Integrated storage

Vault supports a number of storage options for the durable storage of Vault's information. This storage backend does not rely on any third party systems, implements high availability semantics, supports Replication features, and provides backup/restore workflows.

The option stores Vault's data on the server's filesystem and uses a consensus protocol to replicate data to each server in the cluster. More information on the internals of Integrated Storage can be found in the Integrated Storage internals documentation. Additionally, the Configuration docs can help in configuring Vault to use Integrated Storage.

The sections below go into various details on how to operate Vault with Integrated Storage.

Server-to-Server communication

Once nodes are joined to one another they begin to communicate using mTLS over Vault's cluster port. The cluster port defaults to 8201. The TLS information is exchanged at join time and is rotated on a cadence.

A requirement for Integrated Storage is that the cluster_addr configuration option is set.
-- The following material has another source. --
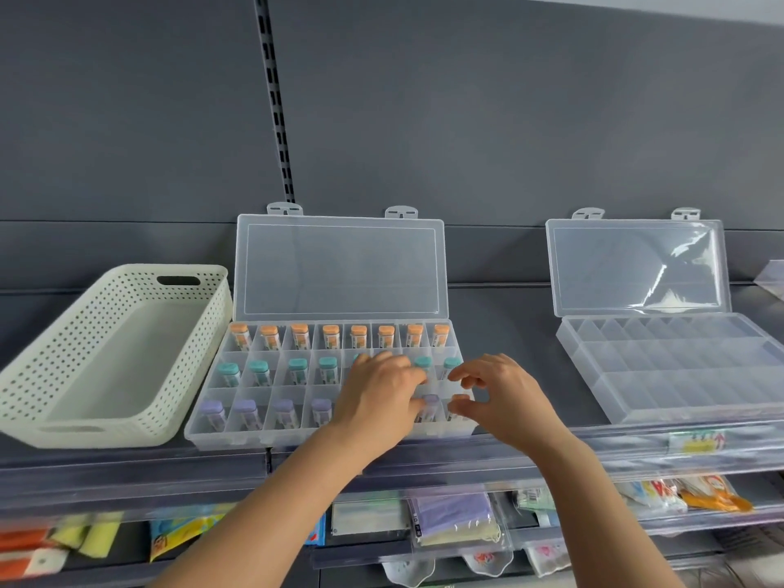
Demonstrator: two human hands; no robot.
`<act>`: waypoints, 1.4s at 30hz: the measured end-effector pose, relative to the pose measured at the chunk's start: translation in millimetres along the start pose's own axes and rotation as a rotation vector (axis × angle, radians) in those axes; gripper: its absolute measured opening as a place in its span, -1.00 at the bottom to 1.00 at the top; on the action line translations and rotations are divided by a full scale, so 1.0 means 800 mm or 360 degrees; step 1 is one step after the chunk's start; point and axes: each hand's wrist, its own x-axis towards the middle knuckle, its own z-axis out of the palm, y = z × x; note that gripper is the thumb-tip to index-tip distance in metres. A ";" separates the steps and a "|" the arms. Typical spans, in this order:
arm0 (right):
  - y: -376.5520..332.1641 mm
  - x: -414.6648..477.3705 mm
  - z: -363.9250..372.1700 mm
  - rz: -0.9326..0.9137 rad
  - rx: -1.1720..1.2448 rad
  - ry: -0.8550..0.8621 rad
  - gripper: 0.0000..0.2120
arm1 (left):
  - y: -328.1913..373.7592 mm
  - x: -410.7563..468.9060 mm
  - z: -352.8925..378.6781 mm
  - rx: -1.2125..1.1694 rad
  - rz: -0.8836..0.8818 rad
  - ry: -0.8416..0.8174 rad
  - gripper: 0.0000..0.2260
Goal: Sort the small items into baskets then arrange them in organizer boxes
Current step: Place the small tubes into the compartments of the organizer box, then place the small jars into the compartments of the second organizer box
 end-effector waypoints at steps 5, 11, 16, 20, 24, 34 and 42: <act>-0.033 0.020 0.002 -0.0107 0.0018 0.0198 -0.74 | -0.030 -0.014 -0.031 0.0053 -0.0139 0.0120 -0.77; -0.121 0.059 0.020 -0.0449 0.0069 0.0232 -0.76 | -0.092 -0.050 -0.085 0.0269 -0.0392 0.0246 -0.80; -0.216 0.085 0.046 -0.0769 0.0057 0.0154 -0.74 | -0.154 -0.105 -0.134 0.0478 -0.0648 0.0264 -0.79; -0.302 0.099 0.074 -0.0955 0.0026 0.0074 -0.72 | -0.210 -0.161 -0.174 0.0661 -0.0885 0.0213 -0.81; -0.393 0.104 0.111 -0.1129 -0.0033 0.0012 -0.71 | -0.267 -0.229 -0.210 0.0819 -0.1059 0.0212 -0.79; -0.631 0.108 0.223 -0.1299 -0.0186 -0.0128 -0.76 | -0.425 -0.404 -0.300 0.0973 -0.1354 0.0050 -0.89; -0.774 0.117 0.299 -0.1307 -0.0255 -0.0230 -0.77 | -0.527 -0.497 -0.355 0.0944 -0.1420 0.0003 -0.84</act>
This allows Vault to assign an address to the node ID at join time.

Cluster membership

This section will outline how to bootstrap and manage a cluster of Vault nodes running Integrated Storage.
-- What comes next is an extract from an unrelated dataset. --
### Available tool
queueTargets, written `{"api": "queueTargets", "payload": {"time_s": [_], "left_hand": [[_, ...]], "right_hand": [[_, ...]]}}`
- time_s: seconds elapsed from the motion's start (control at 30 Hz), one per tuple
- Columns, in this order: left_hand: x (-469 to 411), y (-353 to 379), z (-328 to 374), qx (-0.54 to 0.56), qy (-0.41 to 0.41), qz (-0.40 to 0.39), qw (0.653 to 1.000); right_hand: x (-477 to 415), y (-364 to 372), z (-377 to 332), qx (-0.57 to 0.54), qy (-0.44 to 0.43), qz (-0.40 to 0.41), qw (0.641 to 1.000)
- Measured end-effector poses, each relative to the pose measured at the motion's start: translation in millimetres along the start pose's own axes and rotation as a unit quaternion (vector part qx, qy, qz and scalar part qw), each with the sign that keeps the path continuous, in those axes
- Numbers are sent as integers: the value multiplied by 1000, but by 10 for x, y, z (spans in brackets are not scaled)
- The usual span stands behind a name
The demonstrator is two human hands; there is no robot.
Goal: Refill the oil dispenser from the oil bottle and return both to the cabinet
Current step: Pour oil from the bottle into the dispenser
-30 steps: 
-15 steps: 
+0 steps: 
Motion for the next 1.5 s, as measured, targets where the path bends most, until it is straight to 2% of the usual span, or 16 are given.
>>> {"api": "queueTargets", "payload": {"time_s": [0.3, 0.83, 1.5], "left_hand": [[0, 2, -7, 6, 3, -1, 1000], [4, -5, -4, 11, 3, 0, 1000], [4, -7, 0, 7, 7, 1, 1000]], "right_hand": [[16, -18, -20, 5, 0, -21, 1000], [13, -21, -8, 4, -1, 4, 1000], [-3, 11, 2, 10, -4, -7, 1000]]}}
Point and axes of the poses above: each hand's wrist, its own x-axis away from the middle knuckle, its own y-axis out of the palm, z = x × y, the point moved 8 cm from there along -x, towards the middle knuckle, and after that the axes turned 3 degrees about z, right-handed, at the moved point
Integrated Storage is bootstrapped during the initialization process, and results in a cluster of size 1. Depending on the desired deployment size, nodes can be joined to the active Vault node.

Joining nodes

Joining is the process of taking an uninitialized Vault node and making it a member of an existing cluster. In order to authenticate the new node to the cluster it must use the same seal mechanism. If using a Auto Unseal the node must be configured to use the same KMS provider and Key as the cluster it's attempting to join. If using a Shamir seal the unseal keys must be provided to the new node before the join process can complete. Once a node has successfully joined, data from the active node can begin to replicate to it. Once a node has been joined it cannot be re-joined to a different cluster.
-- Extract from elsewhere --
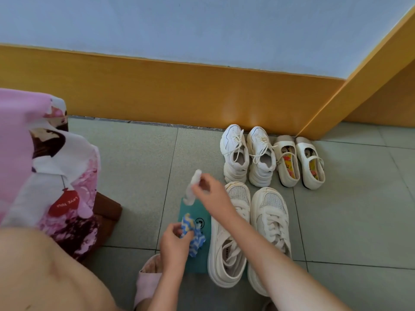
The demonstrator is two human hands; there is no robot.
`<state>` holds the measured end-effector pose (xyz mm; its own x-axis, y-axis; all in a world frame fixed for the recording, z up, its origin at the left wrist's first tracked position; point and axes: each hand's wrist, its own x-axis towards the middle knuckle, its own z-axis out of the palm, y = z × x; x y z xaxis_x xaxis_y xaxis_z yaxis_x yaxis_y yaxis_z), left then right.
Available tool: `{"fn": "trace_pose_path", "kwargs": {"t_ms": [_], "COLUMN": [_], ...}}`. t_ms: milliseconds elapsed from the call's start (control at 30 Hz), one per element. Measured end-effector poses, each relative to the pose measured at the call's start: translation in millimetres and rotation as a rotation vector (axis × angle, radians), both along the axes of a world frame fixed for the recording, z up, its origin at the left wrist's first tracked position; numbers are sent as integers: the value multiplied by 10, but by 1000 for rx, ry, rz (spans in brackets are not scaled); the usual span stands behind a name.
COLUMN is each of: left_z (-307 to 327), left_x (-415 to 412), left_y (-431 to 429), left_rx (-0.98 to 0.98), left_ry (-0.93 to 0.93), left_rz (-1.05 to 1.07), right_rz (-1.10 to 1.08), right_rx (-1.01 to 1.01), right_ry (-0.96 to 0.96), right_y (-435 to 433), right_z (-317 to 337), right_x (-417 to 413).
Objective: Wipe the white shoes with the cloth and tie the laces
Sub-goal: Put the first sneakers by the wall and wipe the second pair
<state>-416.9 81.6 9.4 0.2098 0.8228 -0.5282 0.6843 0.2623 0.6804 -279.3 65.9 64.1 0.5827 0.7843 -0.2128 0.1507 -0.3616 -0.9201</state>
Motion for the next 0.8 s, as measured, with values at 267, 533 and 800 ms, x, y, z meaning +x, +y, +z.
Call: {"fn": "trace_pose_path", "kwargs": {"t_ms": [267, 533, 800], "left_z": [255, 283, 196], "left_x": [463, 819, 831], "left_y": [264, 544, 567], "left_rx": [-112, -217, -238], "left_ry": [-251, -352, -371], "left_rz": [103, 72, 82], "right_rz": [-154, -40, -6], "right_rx": [-32, 50, -217], "right_ry": [420, 743, 668], "right_y": [-442, -682, -409], "right_z": [334, 134, 157], "right_x": [998, 1363, 1507]}}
You can either join the node automatically via the config file or manually through the API (both methods described below). When joining a node, the API address of the leader node must be used. We recommend setting the api_addr configuration option on all nodes to make joining simpler.

retry_join configuration

This method enables setting one, or more, target leader nodes in the config file. When an uninitialized Vault server starts up it will attempt to join each potential leader that is defined, retrying until successful. When one of the specified leaders become active this node will successfully join. When using Shamir seal, the joined nodes will still need to be unsealed manually. When using Auto Unseal the node will be able to join and unseal automatically.

An example retry_join config can be seen below:

storage "raft" {
  path    = "/var/raft/"
  node_id = "node3"

  retry_join {
    leader_api_addr = "https://node1.vault.local:8200"
  }
  retry_join {
    leader_api_addr = "https://node2.vault.local:8200"
  }
}

Note, in each retry_join stanza, you may provide a single leader_api_addr or auto_join value. When a cloud auto_join configuration value is provided, Vault will use go-discover to automatically attempt to discover and resolve potential Raft leader addresses.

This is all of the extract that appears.